Makes sense. I agree.

I’m still not sure about this. I feel that the whole point of a view is to help wrap your data in the relevant HTML tags for display. Here’s the part of the view generating the table:




	<table>

		<thead>

			<tr>

				<? foreach ($reportSheet->columns as $column): ?>

					<th><?= CHtml::encode($column->Name); ?></th>

				<? endforeach; ?>

			</tr>

		</thead>

		<tbody>

		

		<? $startTime = microtime(true); ?>

		

		<? foreach ($dataIterator as $row): ?>

			<? if ($dataIterator->getHasSubtotals()

					&& $dataIterator->groupHasChanged()): ?>

				<tr class="subtotals">

					<? foreach ($reportSheet->columns as $column): ?>

						<td class="<?= $column->getCellCssClass(); ?>">

							<?= $column->getSubtotalHtmlValue(); ?>

						</td>

					<? endforeach; ?>

				</tr>

			<? endif; ?>

			

			<tr>

				<? foreach ($reportSheet->columns as $column): ?>

					<td class="<?= $column->getCellCssClass(); ?>">

						<?= $dataIterator->getHtmlColumnValue($column); ?>

					</td>

				<? endforeach; ?>

			</tr>

		<? endforeach; ?>

		

		<? if ($dataIterator->getHasSubtotals()): ?>

			<tr class="subtotals">

				<? foreach ($reportSheet->columns as $column): ?>

					<td class="<?= $column->getCellCssClass(); ?>">

						<?= $column->getSubtotalHtmlValue(); ?>

					</td>

				<? endforeach; ?>

			</tr>

		<? endif; ?>


		<? if ($dataIterator->getHasTotals()): ?>

			<tr class="totals">

				<? foreach ($reportSheet->columns as $column): ?>

					<td class="<?= $column->getCellCssClass(); ?>">

						<?= $column->getTotalHtmlValue(); ?>

					</td>

				<? endforeach; ?>

			</tr>

		<? endif; ?>


		</tbody>

	</table>



To me, that much HTML content belongs in a view. The view itself contains very little logic and all of the calculations are done in the iterator and the model. Under certain circumstances, the model may throw an exception, which I should be able to catch in the controller and provide an error message to the user, rather than having essentially junk sent to the browser.

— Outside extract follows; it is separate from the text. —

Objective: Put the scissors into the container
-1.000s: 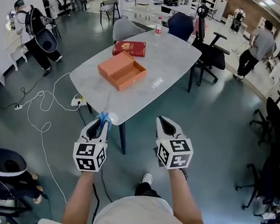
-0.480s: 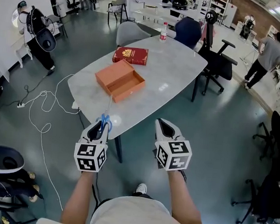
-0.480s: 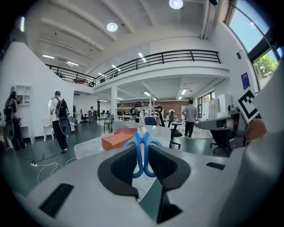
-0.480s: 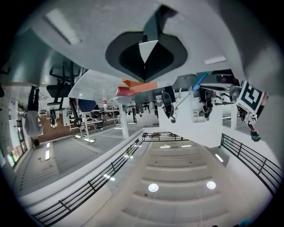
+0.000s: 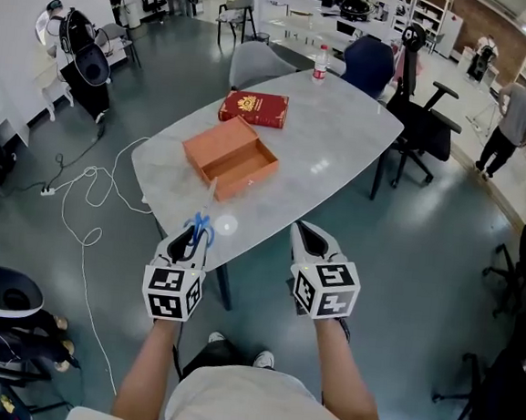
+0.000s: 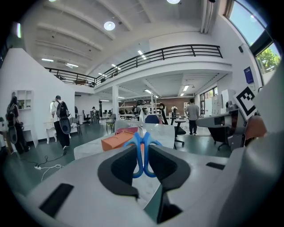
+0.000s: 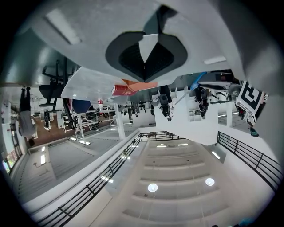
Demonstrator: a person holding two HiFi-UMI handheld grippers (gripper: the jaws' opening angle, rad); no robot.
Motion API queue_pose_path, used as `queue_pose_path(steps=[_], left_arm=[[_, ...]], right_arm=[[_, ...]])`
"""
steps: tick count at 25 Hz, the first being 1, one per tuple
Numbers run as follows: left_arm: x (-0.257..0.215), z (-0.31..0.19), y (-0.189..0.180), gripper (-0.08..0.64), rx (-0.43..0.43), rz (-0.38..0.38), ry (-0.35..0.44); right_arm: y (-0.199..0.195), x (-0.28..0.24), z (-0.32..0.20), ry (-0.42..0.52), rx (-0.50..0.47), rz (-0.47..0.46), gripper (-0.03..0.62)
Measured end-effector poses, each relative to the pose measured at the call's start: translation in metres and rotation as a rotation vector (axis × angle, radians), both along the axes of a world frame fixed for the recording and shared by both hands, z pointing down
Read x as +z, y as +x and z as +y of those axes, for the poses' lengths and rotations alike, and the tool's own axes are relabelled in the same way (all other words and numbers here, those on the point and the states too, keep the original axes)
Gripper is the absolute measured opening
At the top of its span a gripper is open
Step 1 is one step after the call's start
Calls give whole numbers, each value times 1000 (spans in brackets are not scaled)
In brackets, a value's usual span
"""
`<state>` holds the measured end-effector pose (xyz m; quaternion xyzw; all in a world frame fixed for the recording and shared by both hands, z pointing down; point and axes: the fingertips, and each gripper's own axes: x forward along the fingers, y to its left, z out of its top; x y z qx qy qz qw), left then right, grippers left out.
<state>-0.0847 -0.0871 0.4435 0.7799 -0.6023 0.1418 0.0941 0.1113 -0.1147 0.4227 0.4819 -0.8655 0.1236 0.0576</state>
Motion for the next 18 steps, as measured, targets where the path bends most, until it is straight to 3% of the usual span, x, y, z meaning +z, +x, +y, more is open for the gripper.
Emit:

I do appreciate your point, twisted1919, but I still think this should be within the remit of the view. Even if I create a separate component, this HTML code is going to have to go somewhere.

Ok, i see your point and there might be a way out from this.

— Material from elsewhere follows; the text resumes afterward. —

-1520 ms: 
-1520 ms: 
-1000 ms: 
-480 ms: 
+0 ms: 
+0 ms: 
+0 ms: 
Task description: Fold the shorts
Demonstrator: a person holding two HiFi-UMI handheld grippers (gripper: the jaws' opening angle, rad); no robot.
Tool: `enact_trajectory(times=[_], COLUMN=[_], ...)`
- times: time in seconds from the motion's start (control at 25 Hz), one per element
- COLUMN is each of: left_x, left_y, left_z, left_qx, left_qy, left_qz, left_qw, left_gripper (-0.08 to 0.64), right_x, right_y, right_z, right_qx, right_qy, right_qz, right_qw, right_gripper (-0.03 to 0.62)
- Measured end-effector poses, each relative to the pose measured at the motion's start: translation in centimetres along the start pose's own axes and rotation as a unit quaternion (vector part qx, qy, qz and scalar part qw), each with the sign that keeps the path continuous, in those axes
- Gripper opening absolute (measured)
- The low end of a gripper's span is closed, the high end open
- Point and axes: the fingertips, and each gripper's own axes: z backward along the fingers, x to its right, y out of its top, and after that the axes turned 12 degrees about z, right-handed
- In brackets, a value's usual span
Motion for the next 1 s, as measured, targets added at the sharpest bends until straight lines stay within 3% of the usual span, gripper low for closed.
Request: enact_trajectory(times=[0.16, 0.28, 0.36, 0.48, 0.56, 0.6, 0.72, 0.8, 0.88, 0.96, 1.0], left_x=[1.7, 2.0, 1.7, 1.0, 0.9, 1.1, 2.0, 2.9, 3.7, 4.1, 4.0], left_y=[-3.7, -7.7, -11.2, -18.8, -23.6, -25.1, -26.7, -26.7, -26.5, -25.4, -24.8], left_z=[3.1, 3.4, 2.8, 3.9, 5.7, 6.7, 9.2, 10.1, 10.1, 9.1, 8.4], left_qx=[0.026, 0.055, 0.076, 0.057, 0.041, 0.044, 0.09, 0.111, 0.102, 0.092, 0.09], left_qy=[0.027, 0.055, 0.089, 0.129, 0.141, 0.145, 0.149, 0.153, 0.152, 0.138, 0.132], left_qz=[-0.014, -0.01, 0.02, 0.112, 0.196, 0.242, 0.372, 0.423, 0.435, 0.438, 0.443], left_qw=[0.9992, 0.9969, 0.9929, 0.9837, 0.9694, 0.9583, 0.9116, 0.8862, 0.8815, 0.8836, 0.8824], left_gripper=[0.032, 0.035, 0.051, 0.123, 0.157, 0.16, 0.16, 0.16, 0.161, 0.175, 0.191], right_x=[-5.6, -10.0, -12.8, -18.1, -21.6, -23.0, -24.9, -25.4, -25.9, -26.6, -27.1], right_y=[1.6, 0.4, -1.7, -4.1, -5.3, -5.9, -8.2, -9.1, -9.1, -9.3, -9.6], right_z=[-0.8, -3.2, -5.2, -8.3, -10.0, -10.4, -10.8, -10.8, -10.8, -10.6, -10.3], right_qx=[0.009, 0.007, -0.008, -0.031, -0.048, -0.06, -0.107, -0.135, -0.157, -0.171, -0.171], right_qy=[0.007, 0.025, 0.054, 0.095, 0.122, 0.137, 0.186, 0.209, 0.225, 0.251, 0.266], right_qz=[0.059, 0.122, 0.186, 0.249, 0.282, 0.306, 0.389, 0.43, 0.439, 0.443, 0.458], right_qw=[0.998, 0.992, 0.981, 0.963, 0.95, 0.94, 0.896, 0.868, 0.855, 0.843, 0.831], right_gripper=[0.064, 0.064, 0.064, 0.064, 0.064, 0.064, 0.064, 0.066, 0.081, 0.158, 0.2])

What if you wrap your html and logic for that chunk of view into a widget and you call that widget in controller in a try/catch block and make it return the output instead of render it? Then you would pass the output to a variable in the controller and just echo it in the view.

Wouldn’t that work for you ?

In case it doesn’t, i think it’s fine to take this issue to the github and have the core developers look into it.

I’m sure I could find a work-around to avoid using renderPartial(), but I’m not convinced that this isn’t a bug.

I’ll move the thread into Bug Discussions to see what the dev team have to say.